[YOUR GOAL] The response should contain all of the data below, reproduced exactly, and no pictures.

[DATASET EXTRACT]
+ + + + + + +

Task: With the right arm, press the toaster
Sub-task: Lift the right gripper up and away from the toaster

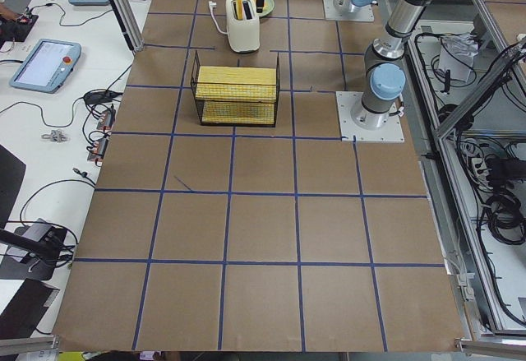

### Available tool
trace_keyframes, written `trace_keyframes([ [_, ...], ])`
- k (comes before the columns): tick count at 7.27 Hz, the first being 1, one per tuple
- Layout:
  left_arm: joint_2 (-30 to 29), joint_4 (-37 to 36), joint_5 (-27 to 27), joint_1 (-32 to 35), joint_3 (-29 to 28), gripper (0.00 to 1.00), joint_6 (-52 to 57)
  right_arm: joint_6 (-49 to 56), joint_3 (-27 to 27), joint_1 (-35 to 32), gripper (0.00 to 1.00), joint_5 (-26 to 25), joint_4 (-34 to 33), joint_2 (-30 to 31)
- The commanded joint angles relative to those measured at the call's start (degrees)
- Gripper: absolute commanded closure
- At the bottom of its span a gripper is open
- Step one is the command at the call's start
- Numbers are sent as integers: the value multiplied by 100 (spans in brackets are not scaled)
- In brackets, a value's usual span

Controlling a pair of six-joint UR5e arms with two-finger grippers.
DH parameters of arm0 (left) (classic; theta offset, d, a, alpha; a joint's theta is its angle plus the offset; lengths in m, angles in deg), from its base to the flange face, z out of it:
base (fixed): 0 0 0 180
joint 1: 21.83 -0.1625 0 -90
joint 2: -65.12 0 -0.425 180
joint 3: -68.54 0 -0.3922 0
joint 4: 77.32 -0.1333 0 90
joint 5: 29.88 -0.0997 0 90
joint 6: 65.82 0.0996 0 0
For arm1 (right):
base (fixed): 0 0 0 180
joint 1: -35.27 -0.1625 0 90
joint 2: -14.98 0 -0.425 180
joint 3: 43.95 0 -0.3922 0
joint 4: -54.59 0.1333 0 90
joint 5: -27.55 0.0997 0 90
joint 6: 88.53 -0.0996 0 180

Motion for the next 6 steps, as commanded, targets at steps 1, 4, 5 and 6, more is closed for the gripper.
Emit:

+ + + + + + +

[OUTPUT FOR THIS EXERCISE]
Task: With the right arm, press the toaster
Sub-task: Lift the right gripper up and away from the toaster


### Available tool
trace_keyframes, written `trace_keyframes([ [_, ...], ])`
- k (comes before the columns): tick count at 7.27 Hz, the first being 1, one per tuple
- Layout:
  left_arm: joint_2 (-30 to 29), joint_4 (-37 to 36), joint_5 (-27 to 27), joint_1 (-32 to 35), joint_3 (-29 to 28), gripper (0.00 to 1.00), joint_6 (-52 to 57)
  right_arm: joint_6 (-49 to 56), joint_3 (-27 to 27), joint_1 (-35 to 32), gripper (0.00 to 1.00), joint_5 (-26 to 25), joint_4 (-34 to 33), joint_2 (-30 to 31)
- The commanded joint angles relative to those measured at the call's start (degrees)
- Gripper: absolute commanded closure
- At the bottom of its span a gripper is open
- Step one is the command at the call's start
- Numbers are sent as integers: the value multiplied by 100 (spans in brackets are not scaled)
- In brackets, a value's usual span

Controlling a pair of six-joint UR5e arms with two-finger grippers.
DH parameters of arm0 (left) (classic; theta offset, d, a, alpha; a joint's theta is its angle plus the offset; lengths in m, angles in deg), from its base to the flange face, z out of it:
base (fixed): 0 0 0 180
joint 1: 21.83 -0.1625 0 -90
joint 2: -65.12 0 -0.425 180
joint 3: -68.54 0 -0.3922 0
joint 4: 77.32 -0.1333 0 90
joint 5: 29.88 -0.0997 0 90
joint 6: 65.82 0.0996 0 0
For arm1 (right):
base (fixed): 0 0 0 180
joint 1: -35.27 -0.1625 0 90
joint 2: -14.98 0 -0.425 180
joint 3: 43.95 0 -0.3922 0
joint 4: -54.59 0.1333 0 90
joint 5: -27.55 0.0997 0 90
joint 6: 88.53 -0.0996 0 180

Motion for the next 6 steps, as commanded, targets at steps 1, 4, 5 and 6, more is closed for the gripper.
Emit:

The output is finished, and nothing else is needed.